India signed a $ 400 million loan contract with the World Bank to fight TB

New Delhi: The government today signed a $ 400 million loan agreement with the World Bank to expand the coverage and quality of TB control measures that kill nearly half a million people in India each year.
The program supported by the World Bank covers nine countries in India.
The World Bank’s program for the elimination of tuberculosis will support the National Government Plan of the Government of India (GoI) to end tuberculosis in India by 2025. public institutions dealing with monitoring and treatment of TB in the country.
The World Bank and the Government. India has more than two decades of successful partnership in TB control. The Bank’s support since 1998 has contributed to increasing the number of treatments and services that are directly monitored for poor and at-risk groups, including tribal households, patients with HIV and children; universal access to diagnostics and quality TB care; and the initiation of multiresistant TB services.
“The Indian Tuberculosis Control Program has significant national and global implications for public health and economic development,” said Sameer Kumar Khare, additional secretary, Department of Economic Affairs, Ministry of Finance. “The National Strategic Plan of the Government of India is a transformative program, and World Bank support through the Program to Eliminate Tuberculosis will bring India closer to achieving the goal of eliminating TB by 2025.”

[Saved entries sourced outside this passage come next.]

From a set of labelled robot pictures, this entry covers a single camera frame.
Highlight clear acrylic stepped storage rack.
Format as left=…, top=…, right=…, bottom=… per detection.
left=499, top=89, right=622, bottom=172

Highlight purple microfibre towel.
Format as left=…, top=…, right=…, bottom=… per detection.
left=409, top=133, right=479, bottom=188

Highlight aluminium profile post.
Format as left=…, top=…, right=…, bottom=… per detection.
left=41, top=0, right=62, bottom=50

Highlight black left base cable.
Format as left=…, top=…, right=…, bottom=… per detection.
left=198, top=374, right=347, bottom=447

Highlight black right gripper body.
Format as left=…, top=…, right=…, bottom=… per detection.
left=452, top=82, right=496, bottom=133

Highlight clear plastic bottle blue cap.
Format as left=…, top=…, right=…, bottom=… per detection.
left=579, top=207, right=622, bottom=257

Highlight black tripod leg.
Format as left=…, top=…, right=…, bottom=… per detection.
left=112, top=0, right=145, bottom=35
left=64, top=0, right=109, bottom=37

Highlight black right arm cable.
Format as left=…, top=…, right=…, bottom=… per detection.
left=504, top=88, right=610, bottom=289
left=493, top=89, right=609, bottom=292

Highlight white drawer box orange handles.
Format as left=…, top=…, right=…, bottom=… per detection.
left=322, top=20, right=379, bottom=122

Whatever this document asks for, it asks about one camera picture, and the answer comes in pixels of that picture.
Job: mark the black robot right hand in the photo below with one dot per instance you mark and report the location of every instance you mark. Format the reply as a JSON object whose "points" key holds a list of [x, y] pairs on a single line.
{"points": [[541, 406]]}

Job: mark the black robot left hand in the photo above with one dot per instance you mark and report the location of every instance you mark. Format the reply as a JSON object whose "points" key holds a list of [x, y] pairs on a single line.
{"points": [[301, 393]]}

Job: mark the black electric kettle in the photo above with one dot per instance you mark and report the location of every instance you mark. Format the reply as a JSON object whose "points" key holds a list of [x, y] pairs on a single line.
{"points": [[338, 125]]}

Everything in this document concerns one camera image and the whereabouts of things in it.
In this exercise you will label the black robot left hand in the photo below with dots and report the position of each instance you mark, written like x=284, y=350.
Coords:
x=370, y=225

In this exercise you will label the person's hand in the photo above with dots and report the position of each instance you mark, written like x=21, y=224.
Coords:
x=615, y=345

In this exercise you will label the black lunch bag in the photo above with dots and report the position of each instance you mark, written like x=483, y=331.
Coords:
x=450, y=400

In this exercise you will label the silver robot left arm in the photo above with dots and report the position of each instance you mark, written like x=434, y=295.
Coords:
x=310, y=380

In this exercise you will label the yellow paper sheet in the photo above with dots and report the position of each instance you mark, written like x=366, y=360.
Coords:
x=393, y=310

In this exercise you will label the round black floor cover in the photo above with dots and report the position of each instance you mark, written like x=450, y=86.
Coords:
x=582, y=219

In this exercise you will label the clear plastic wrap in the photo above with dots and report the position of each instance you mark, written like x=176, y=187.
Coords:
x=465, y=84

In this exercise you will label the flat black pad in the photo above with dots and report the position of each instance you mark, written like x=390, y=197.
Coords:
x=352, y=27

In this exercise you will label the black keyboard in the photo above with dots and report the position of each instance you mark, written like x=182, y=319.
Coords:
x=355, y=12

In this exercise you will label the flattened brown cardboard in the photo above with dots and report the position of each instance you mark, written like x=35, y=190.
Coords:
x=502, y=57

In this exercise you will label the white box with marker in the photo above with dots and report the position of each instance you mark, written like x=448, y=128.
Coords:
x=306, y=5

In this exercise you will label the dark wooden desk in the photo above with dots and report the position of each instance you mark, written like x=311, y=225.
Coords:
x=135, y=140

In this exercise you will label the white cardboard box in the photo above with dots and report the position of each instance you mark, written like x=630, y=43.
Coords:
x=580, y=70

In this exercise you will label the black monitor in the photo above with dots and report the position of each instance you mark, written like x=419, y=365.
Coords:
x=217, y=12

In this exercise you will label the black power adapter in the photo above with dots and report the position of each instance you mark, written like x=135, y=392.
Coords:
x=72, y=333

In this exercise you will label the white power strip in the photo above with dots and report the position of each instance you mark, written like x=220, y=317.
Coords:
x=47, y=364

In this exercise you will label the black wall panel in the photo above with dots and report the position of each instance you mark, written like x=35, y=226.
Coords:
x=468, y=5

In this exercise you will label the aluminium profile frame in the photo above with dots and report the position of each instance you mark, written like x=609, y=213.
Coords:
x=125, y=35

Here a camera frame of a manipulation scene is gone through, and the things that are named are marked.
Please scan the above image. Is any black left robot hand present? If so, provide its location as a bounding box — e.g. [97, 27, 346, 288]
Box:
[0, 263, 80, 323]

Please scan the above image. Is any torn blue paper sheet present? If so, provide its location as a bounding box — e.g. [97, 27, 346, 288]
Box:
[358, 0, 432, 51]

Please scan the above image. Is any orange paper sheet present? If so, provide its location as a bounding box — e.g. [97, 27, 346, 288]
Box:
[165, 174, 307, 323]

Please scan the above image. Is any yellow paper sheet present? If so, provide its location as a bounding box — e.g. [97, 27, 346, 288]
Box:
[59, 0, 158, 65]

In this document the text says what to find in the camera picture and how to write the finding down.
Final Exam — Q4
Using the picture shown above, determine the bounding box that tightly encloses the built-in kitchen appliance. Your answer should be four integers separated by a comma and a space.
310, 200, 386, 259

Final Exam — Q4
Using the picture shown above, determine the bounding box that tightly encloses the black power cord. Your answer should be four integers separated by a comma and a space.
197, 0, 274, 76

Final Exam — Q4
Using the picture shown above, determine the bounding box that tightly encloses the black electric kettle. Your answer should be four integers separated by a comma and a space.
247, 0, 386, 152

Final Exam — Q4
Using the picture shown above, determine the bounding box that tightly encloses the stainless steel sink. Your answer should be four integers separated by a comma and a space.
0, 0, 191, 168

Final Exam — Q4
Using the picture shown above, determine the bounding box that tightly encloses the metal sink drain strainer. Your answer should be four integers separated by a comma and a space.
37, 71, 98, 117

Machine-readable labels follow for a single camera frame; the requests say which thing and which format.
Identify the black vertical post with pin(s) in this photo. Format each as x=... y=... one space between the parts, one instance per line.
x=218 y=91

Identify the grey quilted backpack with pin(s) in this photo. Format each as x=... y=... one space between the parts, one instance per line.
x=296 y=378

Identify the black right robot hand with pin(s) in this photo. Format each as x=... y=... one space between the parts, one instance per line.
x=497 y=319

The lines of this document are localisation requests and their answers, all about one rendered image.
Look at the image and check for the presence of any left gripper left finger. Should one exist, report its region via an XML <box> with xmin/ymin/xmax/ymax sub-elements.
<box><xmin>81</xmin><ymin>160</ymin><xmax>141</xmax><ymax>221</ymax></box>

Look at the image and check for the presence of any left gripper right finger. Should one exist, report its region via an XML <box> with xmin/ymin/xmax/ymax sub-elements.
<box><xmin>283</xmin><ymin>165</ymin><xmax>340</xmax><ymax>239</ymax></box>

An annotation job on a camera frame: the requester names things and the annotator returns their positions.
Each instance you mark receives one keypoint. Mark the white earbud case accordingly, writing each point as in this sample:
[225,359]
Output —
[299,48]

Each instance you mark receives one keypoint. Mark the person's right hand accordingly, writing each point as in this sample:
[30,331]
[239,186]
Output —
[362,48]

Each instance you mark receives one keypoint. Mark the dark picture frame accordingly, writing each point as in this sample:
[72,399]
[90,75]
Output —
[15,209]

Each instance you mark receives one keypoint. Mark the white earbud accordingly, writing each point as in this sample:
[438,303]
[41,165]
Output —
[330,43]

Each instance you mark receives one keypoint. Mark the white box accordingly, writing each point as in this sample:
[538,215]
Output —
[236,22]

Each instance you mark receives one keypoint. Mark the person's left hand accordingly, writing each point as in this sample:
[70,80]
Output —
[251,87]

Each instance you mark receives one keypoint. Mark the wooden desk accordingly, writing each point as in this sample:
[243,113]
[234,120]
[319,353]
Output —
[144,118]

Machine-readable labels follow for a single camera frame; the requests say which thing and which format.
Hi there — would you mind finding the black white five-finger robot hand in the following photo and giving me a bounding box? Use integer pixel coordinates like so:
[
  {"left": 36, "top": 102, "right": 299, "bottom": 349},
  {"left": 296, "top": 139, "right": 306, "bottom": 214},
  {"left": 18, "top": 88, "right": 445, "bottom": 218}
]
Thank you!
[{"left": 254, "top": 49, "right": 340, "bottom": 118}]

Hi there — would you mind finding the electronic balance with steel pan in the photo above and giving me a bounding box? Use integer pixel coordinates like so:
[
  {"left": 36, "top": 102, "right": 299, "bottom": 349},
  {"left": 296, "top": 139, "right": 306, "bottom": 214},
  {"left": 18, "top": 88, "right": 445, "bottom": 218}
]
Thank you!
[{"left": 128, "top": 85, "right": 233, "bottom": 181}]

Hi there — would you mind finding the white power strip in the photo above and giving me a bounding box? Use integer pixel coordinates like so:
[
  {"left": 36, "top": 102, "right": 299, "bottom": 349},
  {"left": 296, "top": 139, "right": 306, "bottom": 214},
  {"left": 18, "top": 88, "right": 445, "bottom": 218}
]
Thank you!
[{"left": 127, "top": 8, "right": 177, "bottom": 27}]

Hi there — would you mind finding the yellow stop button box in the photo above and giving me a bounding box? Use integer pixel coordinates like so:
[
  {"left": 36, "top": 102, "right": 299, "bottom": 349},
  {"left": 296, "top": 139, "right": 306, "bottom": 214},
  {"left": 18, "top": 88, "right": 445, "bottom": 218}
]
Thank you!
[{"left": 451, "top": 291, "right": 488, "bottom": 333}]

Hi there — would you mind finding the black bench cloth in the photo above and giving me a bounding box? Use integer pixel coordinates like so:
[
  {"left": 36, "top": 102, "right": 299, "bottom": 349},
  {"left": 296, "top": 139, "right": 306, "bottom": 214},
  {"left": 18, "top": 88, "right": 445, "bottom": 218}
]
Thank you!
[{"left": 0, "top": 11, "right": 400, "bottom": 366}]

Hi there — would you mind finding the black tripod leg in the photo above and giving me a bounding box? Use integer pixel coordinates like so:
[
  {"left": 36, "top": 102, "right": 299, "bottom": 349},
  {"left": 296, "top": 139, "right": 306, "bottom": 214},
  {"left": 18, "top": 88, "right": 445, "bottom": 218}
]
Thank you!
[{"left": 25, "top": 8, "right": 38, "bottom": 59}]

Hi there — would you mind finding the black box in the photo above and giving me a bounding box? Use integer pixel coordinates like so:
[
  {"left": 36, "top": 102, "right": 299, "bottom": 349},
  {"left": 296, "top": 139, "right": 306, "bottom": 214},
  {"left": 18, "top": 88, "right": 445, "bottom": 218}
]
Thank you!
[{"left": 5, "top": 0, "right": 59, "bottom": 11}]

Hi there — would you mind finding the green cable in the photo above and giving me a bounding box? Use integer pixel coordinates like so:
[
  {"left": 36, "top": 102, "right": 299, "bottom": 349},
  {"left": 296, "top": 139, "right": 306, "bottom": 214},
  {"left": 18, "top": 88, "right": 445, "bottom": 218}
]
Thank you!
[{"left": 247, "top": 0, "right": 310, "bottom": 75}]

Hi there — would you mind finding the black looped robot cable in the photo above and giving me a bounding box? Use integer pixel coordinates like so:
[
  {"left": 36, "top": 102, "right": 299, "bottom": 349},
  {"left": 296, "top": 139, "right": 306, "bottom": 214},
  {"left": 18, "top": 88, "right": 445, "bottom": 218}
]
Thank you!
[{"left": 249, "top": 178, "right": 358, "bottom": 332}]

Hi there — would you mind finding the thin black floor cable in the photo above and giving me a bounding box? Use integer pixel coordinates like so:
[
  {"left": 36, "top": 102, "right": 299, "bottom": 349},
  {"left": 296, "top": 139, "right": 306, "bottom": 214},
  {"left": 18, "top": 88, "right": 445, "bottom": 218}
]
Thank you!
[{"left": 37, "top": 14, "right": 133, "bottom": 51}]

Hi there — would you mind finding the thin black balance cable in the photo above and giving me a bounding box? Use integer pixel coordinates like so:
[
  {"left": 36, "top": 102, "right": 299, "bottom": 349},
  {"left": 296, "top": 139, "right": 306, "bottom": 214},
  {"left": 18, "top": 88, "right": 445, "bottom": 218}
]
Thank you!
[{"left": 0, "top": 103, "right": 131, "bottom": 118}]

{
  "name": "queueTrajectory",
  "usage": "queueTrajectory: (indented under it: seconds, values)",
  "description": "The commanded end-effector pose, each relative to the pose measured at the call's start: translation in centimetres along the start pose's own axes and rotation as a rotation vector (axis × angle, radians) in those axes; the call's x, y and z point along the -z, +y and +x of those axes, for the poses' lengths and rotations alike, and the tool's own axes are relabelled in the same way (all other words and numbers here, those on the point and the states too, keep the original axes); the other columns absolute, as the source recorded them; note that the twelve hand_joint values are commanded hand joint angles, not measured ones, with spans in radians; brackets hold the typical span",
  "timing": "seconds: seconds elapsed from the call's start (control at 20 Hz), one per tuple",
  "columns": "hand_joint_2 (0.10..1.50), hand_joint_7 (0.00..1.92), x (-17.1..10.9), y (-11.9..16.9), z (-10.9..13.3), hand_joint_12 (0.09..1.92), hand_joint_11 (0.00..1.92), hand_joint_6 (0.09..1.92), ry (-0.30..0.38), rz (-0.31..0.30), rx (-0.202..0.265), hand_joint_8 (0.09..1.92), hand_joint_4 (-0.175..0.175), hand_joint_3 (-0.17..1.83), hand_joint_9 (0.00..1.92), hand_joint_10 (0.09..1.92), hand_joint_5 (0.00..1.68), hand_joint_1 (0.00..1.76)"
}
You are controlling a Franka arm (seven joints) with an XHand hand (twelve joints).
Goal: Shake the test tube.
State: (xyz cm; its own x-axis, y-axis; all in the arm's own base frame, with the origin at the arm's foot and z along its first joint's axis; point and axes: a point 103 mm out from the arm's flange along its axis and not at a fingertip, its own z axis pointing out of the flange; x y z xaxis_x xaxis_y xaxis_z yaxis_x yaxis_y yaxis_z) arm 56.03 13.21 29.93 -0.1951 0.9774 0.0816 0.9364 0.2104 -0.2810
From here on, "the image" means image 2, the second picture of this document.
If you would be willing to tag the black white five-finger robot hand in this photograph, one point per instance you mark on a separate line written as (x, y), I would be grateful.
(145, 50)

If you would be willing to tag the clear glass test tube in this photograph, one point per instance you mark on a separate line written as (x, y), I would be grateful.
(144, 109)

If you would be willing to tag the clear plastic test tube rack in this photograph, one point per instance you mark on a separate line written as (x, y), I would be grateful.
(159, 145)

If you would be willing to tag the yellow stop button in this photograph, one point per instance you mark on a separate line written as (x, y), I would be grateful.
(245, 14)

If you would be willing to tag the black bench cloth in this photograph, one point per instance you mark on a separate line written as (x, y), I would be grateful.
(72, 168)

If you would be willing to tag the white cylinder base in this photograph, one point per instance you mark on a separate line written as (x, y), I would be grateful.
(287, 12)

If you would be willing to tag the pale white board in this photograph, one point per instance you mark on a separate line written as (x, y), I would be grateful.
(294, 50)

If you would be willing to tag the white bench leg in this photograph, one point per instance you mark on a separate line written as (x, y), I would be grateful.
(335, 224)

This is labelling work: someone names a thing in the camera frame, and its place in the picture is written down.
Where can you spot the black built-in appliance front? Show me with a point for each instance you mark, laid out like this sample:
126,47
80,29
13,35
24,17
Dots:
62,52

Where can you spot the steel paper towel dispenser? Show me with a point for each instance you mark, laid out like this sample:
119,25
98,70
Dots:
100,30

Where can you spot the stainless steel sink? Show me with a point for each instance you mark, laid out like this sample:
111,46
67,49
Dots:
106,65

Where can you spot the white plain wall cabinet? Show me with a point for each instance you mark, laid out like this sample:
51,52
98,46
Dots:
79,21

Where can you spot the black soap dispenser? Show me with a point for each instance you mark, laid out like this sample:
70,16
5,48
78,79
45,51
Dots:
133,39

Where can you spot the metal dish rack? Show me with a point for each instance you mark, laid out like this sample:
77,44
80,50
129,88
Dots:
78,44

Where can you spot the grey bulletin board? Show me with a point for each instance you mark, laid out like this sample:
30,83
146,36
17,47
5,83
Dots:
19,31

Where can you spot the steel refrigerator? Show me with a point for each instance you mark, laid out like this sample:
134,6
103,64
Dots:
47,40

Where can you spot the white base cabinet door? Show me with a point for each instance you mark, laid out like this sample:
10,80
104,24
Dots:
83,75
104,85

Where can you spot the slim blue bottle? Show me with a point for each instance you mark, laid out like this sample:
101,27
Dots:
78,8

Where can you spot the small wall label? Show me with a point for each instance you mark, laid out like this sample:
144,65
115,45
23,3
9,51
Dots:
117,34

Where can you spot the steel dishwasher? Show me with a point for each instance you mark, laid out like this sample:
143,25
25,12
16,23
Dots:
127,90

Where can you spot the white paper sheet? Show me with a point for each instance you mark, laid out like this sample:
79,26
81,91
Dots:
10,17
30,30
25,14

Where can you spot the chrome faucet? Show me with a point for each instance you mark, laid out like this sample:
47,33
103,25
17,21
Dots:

The Loan Agreement was signed by Sameer Kumar Khare, Additional Secretary, Department of Economic Affairs, Ministry of Finance on behalf of the Government of India and Shanker Lal, Acting Director, on behalf of the World Bank.
“TB predominantly affects the poor and marginalized and kills about 480,000 people every year in India. Thanks to our support for this program, the World Bank is fulfilling its commitment to partnerships to invest the country in its human capital by supporting efforts to combat infectious diseases that have significant health and economic consequences, “said Junaid Ahmad, World Bank Director.
Drug-resistant TB is a major threat to public health, and despite the growing number of reported cases of tuberculosis, India has more than a million “missing” cases each year, most of them either diagnosed or inadequately diagnosed and treated in the private sector. This is further aggravated by postponing the search for concern by suspected patients, low adherence to treatment and fragmented health care providers, including an unregulated private sector that treats more than half of the cases of tuberculosis in India. Such cases pose the greatest challenge for controlling TB in India.
The program seeks to ensure that these private sector providers comply with established protocols for timely diagnosis, notification and effective TB management. The program will provide financial incentives for providers in the private sector to report cases of tuberculosis and ensure that their patients complete the treatment regimen. It will also provide direct patient transfers for the critical nutrition needed during the treatment. The program will help GoI to strengthen the monitoring and implementation of Nikshay – a web-based monitoring system for tuberculosis cases introduced by the government.
The program will also strengthen the detection, treatment and monitoring of drug-resistant tuberculosis and monitor progress in detecting additional drug resistance. It will also support the Ministry of Health and Family Social Assistance in developing and implementing a human resource plan to meet the needs of institutional capacity at central and state level for the successful implementation of NPB.